THE TASK:
Restate all of the records below exactly. Do not carry over any image.
■ ■ ■ ■ ■
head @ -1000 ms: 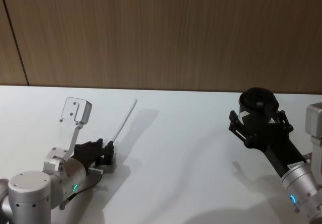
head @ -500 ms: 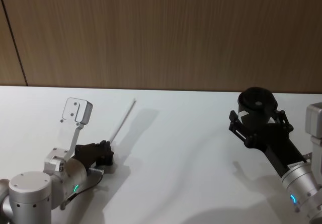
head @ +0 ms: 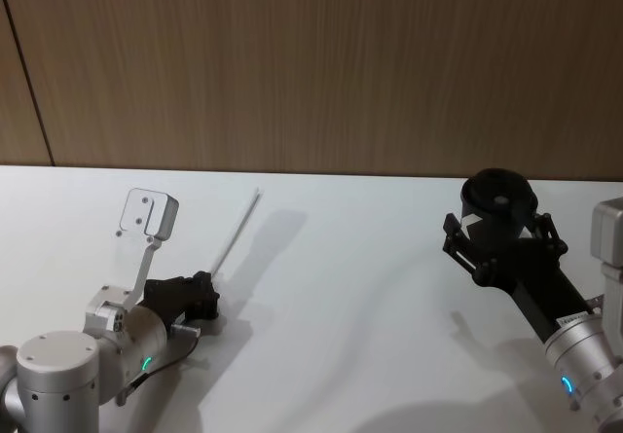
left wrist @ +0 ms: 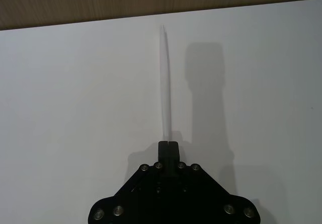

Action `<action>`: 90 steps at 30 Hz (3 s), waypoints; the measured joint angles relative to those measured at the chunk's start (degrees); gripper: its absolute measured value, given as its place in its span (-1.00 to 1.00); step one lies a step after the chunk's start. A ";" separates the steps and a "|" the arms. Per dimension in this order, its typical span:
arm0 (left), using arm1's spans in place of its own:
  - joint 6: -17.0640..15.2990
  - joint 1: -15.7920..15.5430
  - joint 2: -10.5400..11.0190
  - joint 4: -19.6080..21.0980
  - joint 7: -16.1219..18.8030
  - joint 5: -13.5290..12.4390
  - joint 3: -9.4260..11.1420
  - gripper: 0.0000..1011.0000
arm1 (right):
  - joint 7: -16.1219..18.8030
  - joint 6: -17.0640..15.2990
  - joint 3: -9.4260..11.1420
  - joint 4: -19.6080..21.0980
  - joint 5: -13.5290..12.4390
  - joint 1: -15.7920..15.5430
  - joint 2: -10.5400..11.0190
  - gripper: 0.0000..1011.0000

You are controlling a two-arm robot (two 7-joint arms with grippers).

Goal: Pick up the straw with one hand, pass it to the other hand, and insert it into the cup.

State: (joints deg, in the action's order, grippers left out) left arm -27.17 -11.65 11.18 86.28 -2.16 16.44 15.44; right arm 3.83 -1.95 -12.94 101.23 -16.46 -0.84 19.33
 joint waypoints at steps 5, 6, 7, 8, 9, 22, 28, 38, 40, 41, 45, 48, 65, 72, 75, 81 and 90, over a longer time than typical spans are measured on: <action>0.00 0.00 0.00 0.00 0.00 -0.01 -0.01 -1.00 | 0.00 0.00 0.00 0.00 0.00 0.00 0.00 0.98; 0.00 0.00 0.00 0.00 0.00 -0.02 -0.01 -1.00 | 0.00 0.00 0.00 0.00 0.00 0.00 0.00 0.98; 0.00 0.00 0.00 0.00 -0.01 -0.05 -0.02 -1.00 | 0.00 0.00 0.00 0.00 0.00 0.00 0.00 0.98; 0.01 0.00 0.01 0.00 -0.02 -0.06 -0.02 -1.00 | 0.00 0.00 0.00 0.00 0.00 0.00 0.00 0.98; 0.02 -0.01 0.04 0.00 -0.05 -0.08 0.00 -1.00 | 0.00 0.00 0.00 0.00 0.00 0.00 0.00 0.98; 3.15 -0.63 2.25 0.66 -3.54 -1.97 1.85 -1.00 | 0.00 0.00 0.00 0.00 0.00 0.00 0.00 0.98; 6.05 -1.23 3.86 1.50 -6.20 -3.37 3.19 -1.00 | 0.00 0.00 0.00 0.00 0.00 0.00 0.00 0.98; 10.68 -2.34 6.38 2.60 -11.13 -5.07 4.97 -1.00 | 0.00 0.00 0.00 0.00 0.00 0.00 0.00 0.98; 11.27 -2.53 6.68 2.65 -11.96 -5.24 5.18 -1.00 | 0.00 0.00 0.00 0.00 0.00 0.00 0.01 0.98; 11.51 -2.67 6.87 2.70 -12.34 -5.29 5.32 -1.00 | 0.00 0.00 0.00 0.00 0.00 0.00 0.00 0.98; 12.91 -3.49 7.71 2.71 -14.70 -5.56 5.92 -1.00 | 0.00 0.00 0.00 0.00 0.00 0.00 0.00 0.98; 13.55 -3.97 8.09 2.53 -16.02 -5.59 6.25 -1.00 | 0.00 0.00 0.00 0.00 0.00 0.00 0.00 0.98; 17.35 -8.77 9.29 -0.92 -24.39 -4.19 8.93 -1.00 | 0.00 0.00 0.00 0.00 0.00 0.00 0.00 0.98; 19.04 -10.18 9.25 -2.37 -26.96 -2.83 9.48 -1.00 | 0.00 0.00 0.00 0.00 0.00 0.00 0.00 0.98; 19.67 -10.67 9.21 -2.85 -27.80 -2.35 9.70 -1.00 | 0.00 0.00 0.00 0.00 0.00 0.00 0.00 0.98; 20.66 -11.33 9.16 -3.56 -28.92 -1.63 10.02 -1.00 | 0.00 0.00 0.00 0.00 0.00 0.00 0.00 0.98; 21.42 -11.88 9.11 -4.13 -29.82 -1.04 10.28 -1.00 | 0.00 0.00 0.00 0.00 0.00 0.00 0.00 0.98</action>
State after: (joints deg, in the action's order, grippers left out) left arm -5.74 -23.52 20.29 82.15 -31.98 15.40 25.72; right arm 3.83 -1.95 -12.94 101.23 -16.47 -0.84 19.33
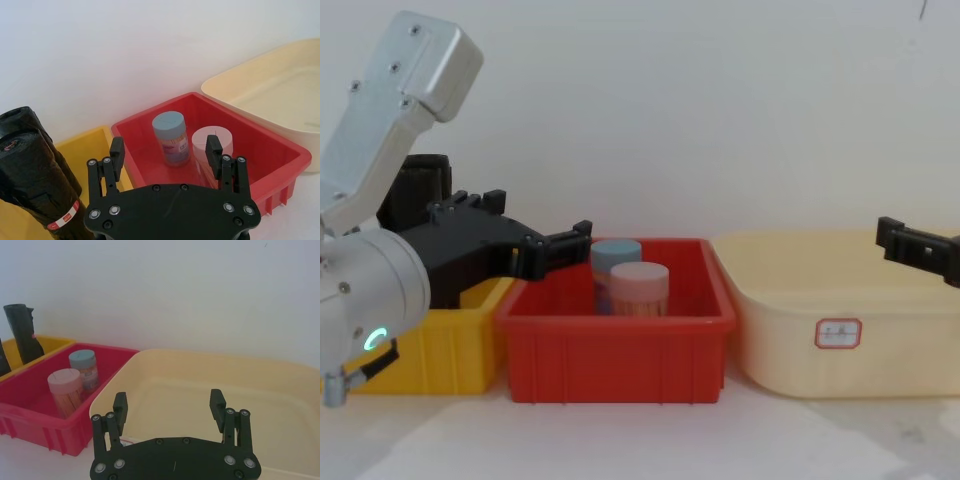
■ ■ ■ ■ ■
EXERCISE RESPONSE:
head @ -1000 ms: 
head @ -500 ms: 
head @ +0 ms: 
left wrist @ +0 ms: 

Action `<action>`: 90 steps at 30 Hz (3 s), waypoints; the measured joint angles relative to those measured at the chunk's start (degrees); gripper: its absolute measured value, given as its place in its span (-1.00 to 1.00); step one lies a step after the chunk's start. A ";" separates the steps and a "|" the arms. Per dimension in this order, its typical span:
arm0 (left), using arm1's spans in place of its own:
  - joint 6: -17.0640..15.2990
  - joint 1: -15.7920..15.5430
  - joint 2: -10.5400..11.0190
  - joint 4: -19.6080..21.0980
  - joint 7: -16.1219..18.8030
  - joint 5: -13.5290..12.4390
  - joint 3: -9.4260..11.1420
  - gripper: 0.0000..1011.0000
arm1 (right):
  - joint 7: -16.1219..18.8030
  - joint 6: -17.0640..15.2990
  - joint 3: -9.4260..11.1420
  - joint 4: -19.6080..21.0980
  - joint 5: -13.5290..12.4390
  - joint 1: -15.7920..15.5430
  - joint 2: -10.5400..11.0190
  - gripper: 0.0000..1011.0000

You are controlling a two-arm robot (two 7-joint arms with grippers).

Goal: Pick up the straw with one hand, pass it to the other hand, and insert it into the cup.

State: (joints deg, in the action's order, grippers left out) left arm -27.17 -11.65 11.18 86.28 -2.16 16.44 15.44; right arm 3.83 -1.95 -12.94 101.23 -16.46 -0.84 19.33
 joint waypoints at steps 5, 6, 7, 8, 9, 22, 28, 38, 40, 41, 45, 48, 65, 72, 75, 81 and 90, over a longer time than typical spans are measured on: <action>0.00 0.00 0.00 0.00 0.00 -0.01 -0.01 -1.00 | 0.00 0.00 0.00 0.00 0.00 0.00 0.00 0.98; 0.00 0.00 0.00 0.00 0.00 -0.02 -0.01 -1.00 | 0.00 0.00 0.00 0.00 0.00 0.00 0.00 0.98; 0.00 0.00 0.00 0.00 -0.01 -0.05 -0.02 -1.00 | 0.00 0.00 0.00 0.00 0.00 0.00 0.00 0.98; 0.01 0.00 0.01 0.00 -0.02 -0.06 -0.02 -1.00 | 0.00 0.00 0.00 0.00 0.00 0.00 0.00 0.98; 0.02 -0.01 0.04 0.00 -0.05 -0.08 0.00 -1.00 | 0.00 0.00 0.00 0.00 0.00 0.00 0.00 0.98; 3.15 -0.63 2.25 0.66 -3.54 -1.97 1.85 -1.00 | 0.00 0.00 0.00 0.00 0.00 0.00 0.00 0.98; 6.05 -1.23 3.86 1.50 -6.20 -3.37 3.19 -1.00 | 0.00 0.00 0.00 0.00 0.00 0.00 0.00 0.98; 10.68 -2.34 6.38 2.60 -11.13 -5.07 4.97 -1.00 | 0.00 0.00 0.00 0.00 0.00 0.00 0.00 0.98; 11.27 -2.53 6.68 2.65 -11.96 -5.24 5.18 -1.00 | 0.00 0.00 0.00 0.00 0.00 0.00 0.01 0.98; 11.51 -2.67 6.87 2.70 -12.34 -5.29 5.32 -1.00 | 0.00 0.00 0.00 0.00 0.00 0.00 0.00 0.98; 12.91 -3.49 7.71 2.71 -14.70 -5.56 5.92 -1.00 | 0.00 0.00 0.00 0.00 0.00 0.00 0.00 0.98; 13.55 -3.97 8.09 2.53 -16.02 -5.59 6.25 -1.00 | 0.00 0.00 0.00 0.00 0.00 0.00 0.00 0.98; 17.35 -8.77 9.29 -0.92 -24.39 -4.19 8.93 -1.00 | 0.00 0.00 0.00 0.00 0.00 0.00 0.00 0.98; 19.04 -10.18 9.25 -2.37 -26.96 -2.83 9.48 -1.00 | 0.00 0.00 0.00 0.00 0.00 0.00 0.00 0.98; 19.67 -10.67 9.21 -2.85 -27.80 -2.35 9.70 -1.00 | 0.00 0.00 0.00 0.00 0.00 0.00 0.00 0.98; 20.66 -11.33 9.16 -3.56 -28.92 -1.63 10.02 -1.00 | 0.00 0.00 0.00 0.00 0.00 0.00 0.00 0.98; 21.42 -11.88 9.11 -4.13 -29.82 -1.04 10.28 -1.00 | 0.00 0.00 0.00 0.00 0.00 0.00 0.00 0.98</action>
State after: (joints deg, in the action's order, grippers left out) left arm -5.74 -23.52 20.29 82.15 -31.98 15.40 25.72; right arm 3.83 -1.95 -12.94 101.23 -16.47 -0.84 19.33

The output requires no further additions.